> About this exercise
Which of the lines below include the word "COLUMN"? Pull each one out.

> Available data
########################################
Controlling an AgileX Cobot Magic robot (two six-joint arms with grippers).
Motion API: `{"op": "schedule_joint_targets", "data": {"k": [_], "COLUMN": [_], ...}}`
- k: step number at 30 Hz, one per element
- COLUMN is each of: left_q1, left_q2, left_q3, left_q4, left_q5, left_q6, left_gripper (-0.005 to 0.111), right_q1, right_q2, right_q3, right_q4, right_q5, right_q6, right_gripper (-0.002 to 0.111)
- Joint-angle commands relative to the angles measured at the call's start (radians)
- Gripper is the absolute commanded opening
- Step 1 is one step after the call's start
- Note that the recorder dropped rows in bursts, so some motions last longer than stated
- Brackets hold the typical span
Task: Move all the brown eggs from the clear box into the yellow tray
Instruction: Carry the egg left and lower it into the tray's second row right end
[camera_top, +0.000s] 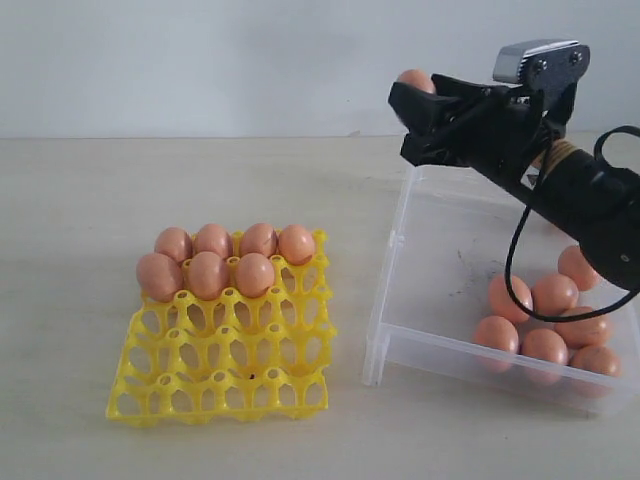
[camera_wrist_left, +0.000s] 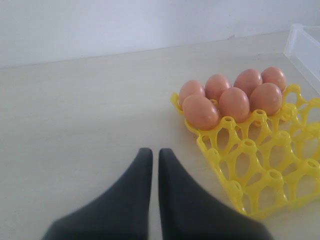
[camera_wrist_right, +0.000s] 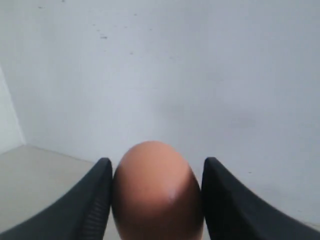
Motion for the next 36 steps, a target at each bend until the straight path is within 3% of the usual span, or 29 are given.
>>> {"op": "schedule_joint_targets", "data": {"k": [1, 7, 19, 36], "left_q1": [-0.005, -0.005, -0.005, -0.005], "left_q2": [-0.003, -0.003, -0.003, -0.003], "left_q3": [0.003, 0.003, 0.003, 0.003], "left_q4": [0.002, 0.002, 0.002, 0.002], "left_q5": [-0.003, -0.003, -0.003, -0.003], "left_q6": [-0.008, -0.008, -0.008, -0.008], "left_gripper": [0.004, 0.004, 0.004, 0.004], "right_q1": [0.0, 0.039, 0.159, 0.198], "right_q2": [0.017, 0.023, 0.203, 0.266], "right_q3": [0.005, 0.005, -0.085, -0.064], "right_q4": [-0.162, -0.303, -0.276, -0.261], "right_q5": [-0.039, -0.039, -0.039, -0.039], "right_q6": [0.069, 0.124, 0.131, 0.067], "right_gripper": [0.0, 0.0, 0.0, 0.0]}}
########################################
> Task response
Motion API: `{"op": "schedule_joint_targets", "data": {"k": [_], "COLUMN": [_], ...}}`
- COLUMN is each of: left_q1, left_q2, left_q3, left_q4, left_q5, left_q6, left_gripper (-0.005 to 0.111), right_q1, right_q2, right_q3, right_q4, right_q5, right_q6, right_gripper (-0.002 to 0.111)

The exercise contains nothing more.